Segment Start: Records for the task
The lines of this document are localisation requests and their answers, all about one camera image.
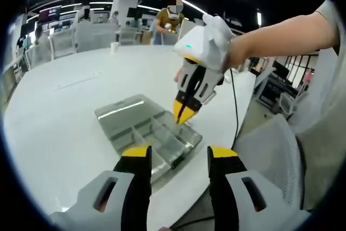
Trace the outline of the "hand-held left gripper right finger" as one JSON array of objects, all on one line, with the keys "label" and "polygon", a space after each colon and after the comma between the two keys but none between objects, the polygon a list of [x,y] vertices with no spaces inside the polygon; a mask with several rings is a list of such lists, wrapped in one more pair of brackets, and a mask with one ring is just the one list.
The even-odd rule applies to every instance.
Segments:
[{"label": "hand-held left gripper right finger", "polygon": [[231,149],[209,146],[208,169],[215,230],[297,230],[310,215]]}]

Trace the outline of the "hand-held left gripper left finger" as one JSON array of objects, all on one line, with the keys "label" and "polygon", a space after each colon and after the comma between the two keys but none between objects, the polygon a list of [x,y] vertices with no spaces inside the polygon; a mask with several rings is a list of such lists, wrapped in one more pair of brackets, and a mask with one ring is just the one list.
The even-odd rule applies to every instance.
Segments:
[{"label": "hand-held left gripper left finger", "polygon": [[113,170],[84,186],[65,212],[50,215],[55,230],[146,230],[151,196],[150,145],[126,150]]}]

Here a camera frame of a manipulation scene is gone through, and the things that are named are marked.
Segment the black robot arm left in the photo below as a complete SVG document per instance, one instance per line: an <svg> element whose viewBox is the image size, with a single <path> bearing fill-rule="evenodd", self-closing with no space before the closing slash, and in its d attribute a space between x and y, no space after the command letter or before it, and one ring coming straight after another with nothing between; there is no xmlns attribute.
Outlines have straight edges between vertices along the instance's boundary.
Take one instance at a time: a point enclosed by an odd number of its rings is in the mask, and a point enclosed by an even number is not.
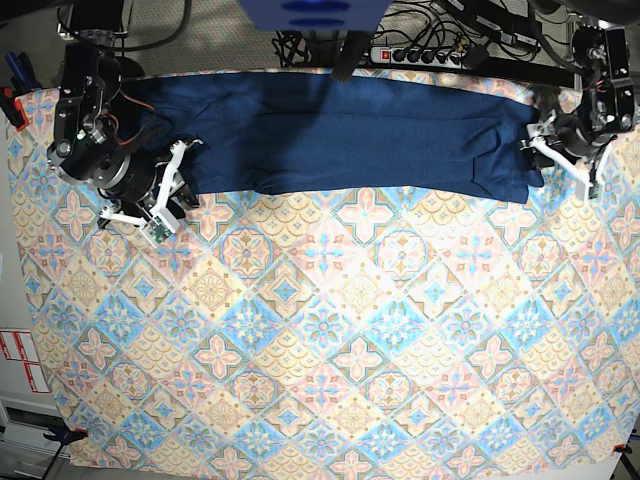
<svg viewBox="0 0 640 480"><path fill-rule="evenodd" d="M570 40L572 58L559 55L537 25L537 14L550 15L561 5L578 16ZM534 37L554 62L581 80L580 104L562 110L560 90L542 88L534 100L539 120L527 126L522 147L539 169L559 166L576 182L583 201L598 196L618 135L639 122L639 79L629 66L624 27L639 20L635 1L530 1L528 19Z"/></svg>

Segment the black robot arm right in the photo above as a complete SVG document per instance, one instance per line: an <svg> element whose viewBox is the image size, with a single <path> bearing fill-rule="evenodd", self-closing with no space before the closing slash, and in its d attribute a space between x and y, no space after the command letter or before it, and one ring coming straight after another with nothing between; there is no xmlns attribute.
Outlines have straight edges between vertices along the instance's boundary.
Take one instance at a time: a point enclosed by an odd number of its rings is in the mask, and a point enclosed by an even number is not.
<svg viewBox="0 0 640 480"><path fill-rule="evenodd" d="M122 89L125 78L139 68L124 55L125 5L64 1L58 7L59 32L69 42L47 160L61 179L86 185L105 200L99 227L126 223L162 241L177 232L187 211L199 205L179 168L187 151L202 141L178 140L168 154L151 158L143 149L159 135L159 128L144 123L130 138L120 138L113 111L116 100L147 110L149 121L156 115L153 106Z"/></svg>

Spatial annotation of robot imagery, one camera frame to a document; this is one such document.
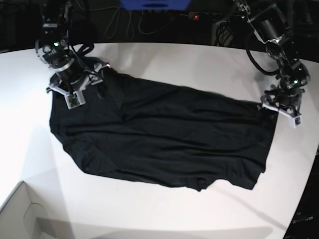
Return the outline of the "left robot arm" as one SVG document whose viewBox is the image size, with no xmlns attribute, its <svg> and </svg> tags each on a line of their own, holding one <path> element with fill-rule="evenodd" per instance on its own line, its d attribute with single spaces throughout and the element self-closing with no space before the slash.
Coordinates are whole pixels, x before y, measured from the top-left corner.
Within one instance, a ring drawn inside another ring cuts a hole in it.
<svg viewBox="0 0 319 239">
<path fill-rule="evenodd" d="M 292 118 L 300 117 L 303 87 L 310 81 L 310 75 L 299 59 L 284 14 L 276 3 L 236 0 L 233 6 L 242 12 L 242 17 L 252 29 L 245 42 L 250 61 L 264 75 L 275 76 L 279 80 L 278 85 L 266 90 L 261 97 L 263 107 Z M 276 70 L 266 71 L 253 58 L 250 52 L 252 37 L 265 45 L 267 54 L 278 65 Z"/>
</svg>

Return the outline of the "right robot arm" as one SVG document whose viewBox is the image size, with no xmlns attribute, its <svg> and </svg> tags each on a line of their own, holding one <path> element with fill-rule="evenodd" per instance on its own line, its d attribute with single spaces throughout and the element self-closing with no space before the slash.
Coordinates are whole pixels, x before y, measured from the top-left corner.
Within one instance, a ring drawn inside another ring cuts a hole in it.
<svg viewBox="0 0 319 239">
<path fill-rule="evenodd" d="M 73 12 L 72 0 L 48 0 L 43 6 L 41 35 L 35 42 L 35 53 L 53 71 L 46 92 L 78 103 L 79 94 L 95 86 L 98 97 L 103 99 L 107 93 L 103 68 L 108 64 L 88 56 L 93 44 L 83 44 L 75 50 L 70 41 Z"/>
</svg>

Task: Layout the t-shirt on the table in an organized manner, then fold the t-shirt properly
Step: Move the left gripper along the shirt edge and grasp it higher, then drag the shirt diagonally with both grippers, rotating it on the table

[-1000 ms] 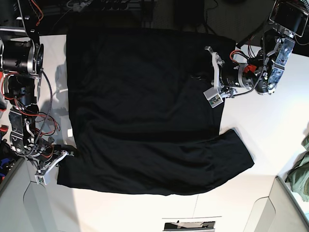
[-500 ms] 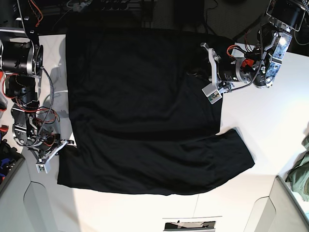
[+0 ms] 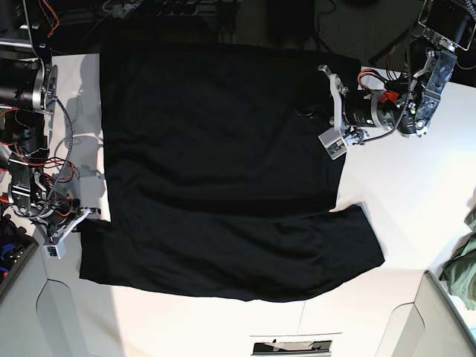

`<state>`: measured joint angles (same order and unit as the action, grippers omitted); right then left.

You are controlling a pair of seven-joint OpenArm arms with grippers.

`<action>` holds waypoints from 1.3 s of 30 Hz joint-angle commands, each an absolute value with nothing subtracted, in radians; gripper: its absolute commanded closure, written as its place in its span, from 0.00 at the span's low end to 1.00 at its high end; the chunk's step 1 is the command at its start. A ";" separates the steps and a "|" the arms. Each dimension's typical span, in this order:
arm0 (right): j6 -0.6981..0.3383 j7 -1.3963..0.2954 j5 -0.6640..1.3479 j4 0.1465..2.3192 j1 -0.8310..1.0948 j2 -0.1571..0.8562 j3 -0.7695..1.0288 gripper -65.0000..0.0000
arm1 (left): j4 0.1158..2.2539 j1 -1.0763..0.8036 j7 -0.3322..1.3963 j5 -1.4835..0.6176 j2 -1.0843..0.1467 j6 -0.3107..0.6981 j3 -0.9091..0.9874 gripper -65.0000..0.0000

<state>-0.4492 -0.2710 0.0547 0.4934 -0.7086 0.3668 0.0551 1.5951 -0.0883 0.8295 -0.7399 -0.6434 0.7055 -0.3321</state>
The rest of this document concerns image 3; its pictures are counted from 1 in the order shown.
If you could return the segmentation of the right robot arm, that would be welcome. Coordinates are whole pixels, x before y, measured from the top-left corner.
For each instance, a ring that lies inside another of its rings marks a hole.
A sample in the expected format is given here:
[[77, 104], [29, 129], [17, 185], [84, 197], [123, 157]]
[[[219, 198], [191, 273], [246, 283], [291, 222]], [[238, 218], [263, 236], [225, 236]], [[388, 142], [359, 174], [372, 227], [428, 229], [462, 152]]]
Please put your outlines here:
Segment End: Records for the task
- Exercise instructions
Above this instruction are the records; retype exactly the lines from the one containing "<state>-0.4492 -0.2710 0.0547" up to and including the one containing "The rest of".

- Finished exercise
<state>-0.4492 -0.2710 0.0547 0.4934 -0.7086 0.3668 0.0551 1.5951 -0.0883 0.8295 -0.7399 -0.6434 0.7055 -0.3321</state>
The rest of this document concerns image 3; its pictures are counted from 1 in the order shown.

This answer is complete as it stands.